++++ SOURCE INFORMATION
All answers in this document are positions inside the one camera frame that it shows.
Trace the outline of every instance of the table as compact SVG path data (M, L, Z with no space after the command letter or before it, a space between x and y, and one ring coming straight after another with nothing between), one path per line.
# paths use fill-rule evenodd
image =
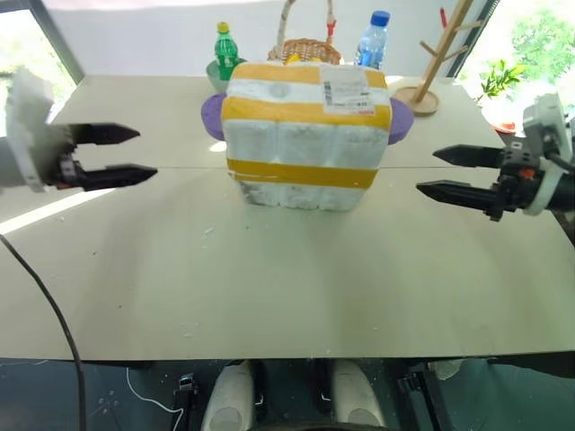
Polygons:
M157 104L136 111L127 96L138 86ZM429 156L465 136L500 145L461 91L436 84L438 115L388 149L356 210L329 213L243 203L199 126L207 81L90 78L57 120L116 120L144 137L90 159L87 148L84 164L117 158L159 173L8 237L45 279L86 360L574 349L575 252L553 216L495 224L414 187L495 178ZM441 127L445 117L453 127ZM5 250L0 272L0 356L69 358L52 311Z

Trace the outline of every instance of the basket handle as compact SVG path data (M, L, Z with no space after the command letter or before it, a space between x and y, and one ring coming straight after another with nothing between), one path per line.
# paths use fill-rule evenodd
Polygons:
M286 0L284 8L281 11L281 18L279 20L278 30L278 43L274 48L275 57L282 58L284 51L284 41L286 40L286 23L288 21L289 10L296 0ZM336 23L335 15L333 14L333 0L327 0L327 38L325 43L331 45L333 43L333 32L335 31Z

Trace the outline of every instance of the bottle cap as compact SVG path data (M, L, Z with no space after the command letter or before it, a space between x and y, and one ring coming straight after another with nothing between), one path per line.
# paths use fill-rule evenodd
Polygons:
M372 25L376 25L377 27L385 27L389 22L389 17L391 15L389 12L386 11L375 11L371 15L371 23Z
M218 33L228 33L230 31L230 26L227 22L219 22L217 24Z

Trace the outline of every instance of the white foam box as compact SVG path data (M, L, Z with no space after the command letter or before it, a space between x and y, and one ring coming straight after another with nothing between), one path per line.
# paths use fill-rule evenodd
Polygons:
M222 109L230 174L253 204L350 210L376 176L391 115L374 69L243 63Z

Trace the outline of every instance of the black cable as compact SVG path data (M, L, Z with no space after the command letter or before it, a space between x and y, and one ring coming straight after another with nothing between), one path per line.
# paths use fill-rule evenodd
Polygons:
M565 171L575 172L575 165L563 160L557 153L549 153L545 156Z
M66 341L68 342L68 346L70 346L70 350L72 350L72 356L74 357L75 374L78 381L78 416L79 416L78 421L80 423L80 431L86 431L87 428L86 386L84 381L84 370L82 368L82 360L80 359L78 348L75 346L74 338L70 333L70 329L68 328L66 319L64 319L64 315L60 311L58 304L56 303L56 301L54 301L54 298L46 288L46 285L44 285L44 282L41 280L40 276L36 274L36 271L34 271L31 268L31 266L28 265L28 262L24 260L24 258L20 255L20 253L16 251L16 249L12 246L12 244L9 243L8 240L2 234L0 234L0 241L6 246L6 249L8 249L8 251L12 253L12 255L16 258L16 260L20 262L20 264L24 267L24 269L26 269L28 274L30 274L31 277L34 279L34 281L38 284L40 291L46 297L47 301L52 307L52 310L54 310L54 313L56 314L58 321L60 322L60 326L64 331L64 336L66 337Z

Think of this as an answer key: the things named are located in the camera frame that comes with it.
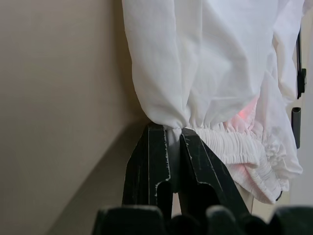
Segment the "elastic cuff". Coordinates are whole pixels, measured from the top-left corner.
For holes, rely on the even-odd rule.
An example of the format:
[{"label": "elastic cuff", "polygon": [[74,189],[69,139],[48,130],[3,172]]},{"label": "elastic cuff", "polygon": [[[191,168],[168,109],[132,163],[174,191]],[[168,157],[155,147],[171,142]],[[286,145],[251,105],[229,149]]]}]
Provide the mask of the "elastic cuff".
[{"label": "elastic cuff", "polygon": [[256,168],[260,165],[260,158],[266,155],[262,143],[250,130],[239,133],[224,130],[224,127],[219,131],[192,129],[224,164],[247,164],[251,168]]}]

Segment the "wall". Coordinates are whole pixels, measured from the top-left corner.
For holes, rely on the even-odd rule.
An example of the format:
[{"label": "wall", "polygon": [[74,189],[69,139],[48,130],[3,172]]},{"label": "wall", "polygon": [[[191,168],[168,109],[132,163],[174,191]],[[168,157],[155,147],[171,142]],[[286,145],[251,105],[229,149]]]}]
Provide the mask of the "wall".
[{"label": "wall", "polygon": [[121,3],[2,0],[0,32],[0,234],[43,235],[145,123]]},{"label": "wall", "polygon": [[308,12],[303,20],[303,46],[302,56],[304,68],[307,68],[307,87],[301,110],[301,146],[298,149],[298,158],[303,167],[303,174],[295,179],[291,185],[290,199],[292,205],[313,206],[313,157],[312,157],[312,117],[313,117],[313,10]]}]

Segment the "white fabric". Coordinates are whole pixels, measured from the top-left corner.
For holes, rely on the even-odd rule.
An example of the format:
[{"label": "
++++++++
◆ **ACTION ITEM**: Apart from the pictures, repeat the data above exactly.

◆ **SOLUTION TO THIS EXERCISE**:
All answers in this document are positions inside the one camera frame that it shows.
Trace the outline of every instance of the table as compact SVG path data (M, L, Z with no space after the command letter or before it, a space between x and y, and one ring coming straight after another with nothing between), one path per line.
# paths use fill-rule evenodd
image =
Polygons:
M157 104L136 111L127 96L138 86ZM429 156L465 136L500 145L461 91L436 84L438 115L388 149L356 210L329 213L243 203L199 126L207 81L90 78L57 120L116 120L144 137L90 159L87 148L84 164L117 158L159 173L8 237L45 279L86 360L574 349L575 252L553 216L495 224L414 187L495 178ZM441 127L445 117L453 127ZM5 250L0 272L0 356L69 358L52 311Z

Trace the outline of every instance of the basket handle as compact SVG path data (M, L, Z with no space after the command letter or before it, a space between x and y, and one ring coming straight after another with nothing between), one path per line.
# paths use fill-rule evenodd
Polygons:
M286 0L284 8L281 11L281 18L279 20L278 30L278 43L274 48L275 57L282 58L284 51L284 41L286 40L286 23L288 21L289 10L296 0ZM336 23L335 15L333 14L333 0L327 0L327 38L325 43L331 45L333 43L333 32L335 31Z

Trace the outline of every instance of the bottle cap as compact SVG path data (M, L, Z with no space after the command letter or before it, a space between x and y, and one ring coming straight after another with nothing between), one path per line.
# paths use fill-rule evenodd
Polygons:
M372 25L376 25L377 27L385 27L389 22L389 17L391 15L389 12L386 11L375 11L371 15L371 23Z
M218 33L228 33L230 31L230 26L227 22L219 22L217 24Z

Trace the outline of every instance of the white foam box as compact SVG path data (M, L, Z with no space after the command letter or before it, a space between x and y, and one ring coming straight after another with nothing between), one path per line.
# paths use fill-rule evenodd
Polygons:
M222 109L230 174L253 204L350 210L376 176L391 115L374 69L243 63Z

Trace the outline of every instance of the black cable as compact SVG path data (M, L, Z with no space after the command letter or before it, a space between x and y, and one ring coming straight after another with nothing between), one path per line.
# paths use fill-rule evenodd
Polygons:
M565 171L575 172L575 165L563 160L557 153L549 153L545 156Z
M66 341L68 342L68 346L70 346L70 350L72 350L72 356L74 357L75 374L78 381L78 416L79 416L78 421L80 423L80 431L86 431L87 428L86 386L84 381L84 370L82 368L82 360L80 359L78 348L75 346L74 338L70 333L70 329L68 328L66 319L64 319L64 315L60 311L58 304L56 303L56 301L54 301L54 298L46 288L46 285L44 285L44 282L41 280L40 276L36 274L36 271L34 271L31 268L31 266L28 265L28 262L24 260L24 258L20 255L20 253L16 251L16 249L12 246L12 244L9 243L8 240L2 234L0 234L0 241L6 246L6 249L8 249L8 251L12 253L12 255L16 258L16 260L20 262L20 264L24 267L24 269L26 269L28 274L30 274L31 277L34 279L34 281L38 284L40 291L46 297L47 301L52 307L52 310L54 310L54 313L56 314L58 321L60 322L60 326L64 331L64 336L66 337Z

Think of this as an answer key: the things named are located in the camera frame that comes with it.
Segment the "elastic cuff". Coordinates are whole pixels, measured from the top-left corner.
For holes, rely on the even-odd rule.
An example of the format:
[{"label": "elastic cuff", "polygon": [[74,189],[69,139],[48,130],[3,172]]},{"label": "elastic cuff", "polygon": [[[191,168],[168,109],[132,163],[174,191]],[[168,157],[155,147],[171,142]],[[286,145],[251,105],[229,149]]]}]
Provide the mask of the "elastic cuff".
[{"label": "elastic cuff", "polygon": [[256,168],[260,165],[260,158],[266,155],[262,143],[250,130],[239,133],[224,130],[224,127],[219,131],[192,129],[224,164],[247,164],[251,168]]}]

Segment the "wall". Coordinates are whole pixels, measured from the top-left corner.
For holes, rely on the even-odd rule.
An example of the format:
[{"label": "wall", "polygon": [[74,189],[69,139],[48,130],[3,172]]},{"label": "wall", "polygon": [[[191,168],[168,109],[132,163],[174,191]],[[168,157],[155,147],[171,142]],[[286,145],[251,105],[229,149]]]}]
Provide the mask of the "wall".
[{"label": "wall", "polygon": [[121,3],[2,0],[0,32],[0,234],[43,235],[145,123]]},{"label": "wall", "polygon": [[308,12],[303,20],[303,46],[302,56],[304,68],[307,68],[307,87],[301,110],[301,146],[298,149],[298,158],[303,167],[303,174],[295,179],[291,185],[290,199],[292,205],[313,206],[313,157],[312,157],[312,117],[313,117],[313,10]]}]

Segment the "white fabric". Coordinates are whole pixels, measured from the top-left corner.
For holes, rely on the even-odd rule.
An example of the format:
[{"label": "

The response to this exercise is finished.